» **EXERCISE BRIEF**
Return the number of lines below with "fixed" in them, and nothing else.
START DATA SHOWN
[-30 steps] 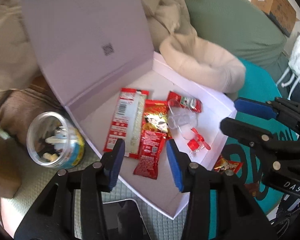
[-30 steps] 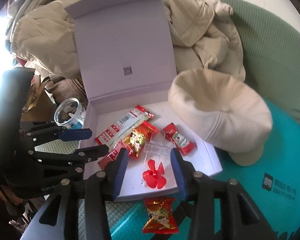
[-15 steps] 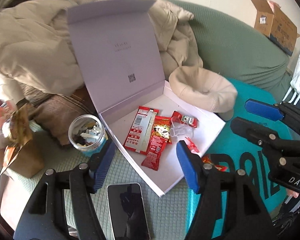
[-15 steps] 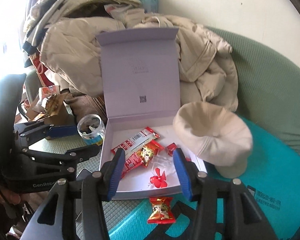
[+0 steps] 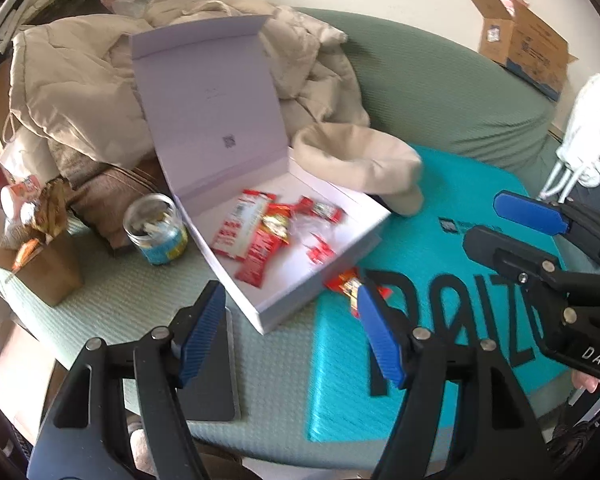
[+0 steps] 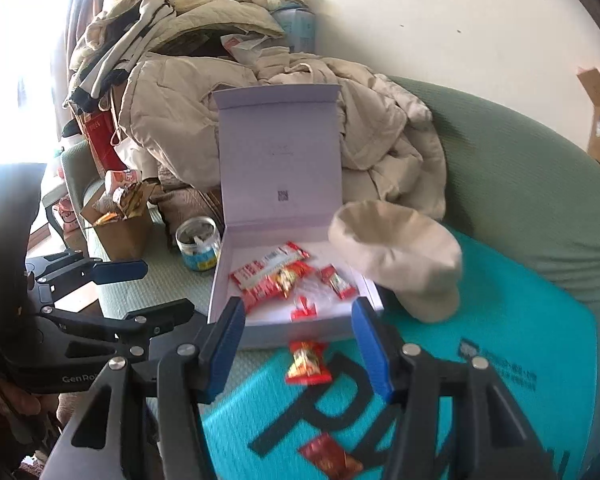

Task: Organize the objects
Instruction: 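Withdraw both open grippers from the box toward the candies on the teal mat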

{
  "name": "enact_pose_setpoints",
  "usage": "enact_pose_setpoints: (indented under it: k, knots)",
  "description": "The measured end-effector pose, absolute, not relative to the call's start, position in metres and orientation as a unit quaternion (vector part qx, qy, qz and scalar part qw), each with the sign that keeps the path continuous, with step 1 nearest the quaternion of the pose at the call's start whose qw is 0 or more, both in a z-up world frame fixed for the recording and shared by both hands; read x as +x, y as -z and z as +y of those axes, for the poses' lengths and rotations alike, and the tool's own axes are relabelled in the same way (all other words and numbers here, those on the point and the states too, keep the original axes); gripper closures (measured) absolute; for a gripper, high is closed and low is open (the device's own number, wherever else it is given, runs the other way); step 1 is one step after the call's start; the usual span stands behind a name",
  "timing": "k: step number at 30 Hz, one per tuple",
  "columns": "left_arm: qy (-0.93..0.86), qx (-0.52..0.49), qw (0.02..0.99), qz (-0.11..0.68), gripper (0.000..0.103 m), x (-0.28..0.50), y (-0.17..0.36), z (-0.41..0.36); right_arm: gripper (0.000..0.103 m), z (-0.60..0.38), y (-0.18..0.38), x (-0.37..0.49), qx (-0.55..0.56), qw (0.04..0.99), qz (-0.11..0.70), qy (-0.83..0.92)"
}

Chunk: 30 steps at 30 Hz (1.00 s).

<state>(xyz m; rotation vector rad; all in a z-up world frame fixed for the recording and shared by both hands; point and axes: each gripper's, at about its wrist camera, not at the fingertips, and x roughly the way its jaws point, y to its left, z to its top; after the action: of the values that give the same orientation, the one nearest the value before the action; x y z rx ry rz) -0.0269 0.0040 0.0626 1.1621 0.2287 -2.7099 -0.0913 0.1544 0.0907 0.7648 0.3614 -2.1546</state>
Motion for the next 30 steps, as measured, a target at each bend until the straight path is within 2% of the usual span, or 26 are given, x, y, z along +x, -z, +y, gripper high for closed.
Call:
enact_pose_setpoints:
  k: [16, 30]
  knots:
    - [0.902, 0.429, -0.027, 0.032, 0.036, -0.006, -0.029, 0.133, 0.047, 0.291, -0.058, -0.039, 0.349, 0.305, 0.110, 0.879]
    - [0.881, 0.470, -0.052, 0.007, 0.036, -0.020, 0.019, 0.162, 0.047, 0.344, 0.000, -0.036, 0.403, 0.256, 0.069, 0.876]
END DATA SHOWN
» **ANSWER TO THIS EXERCISE**
2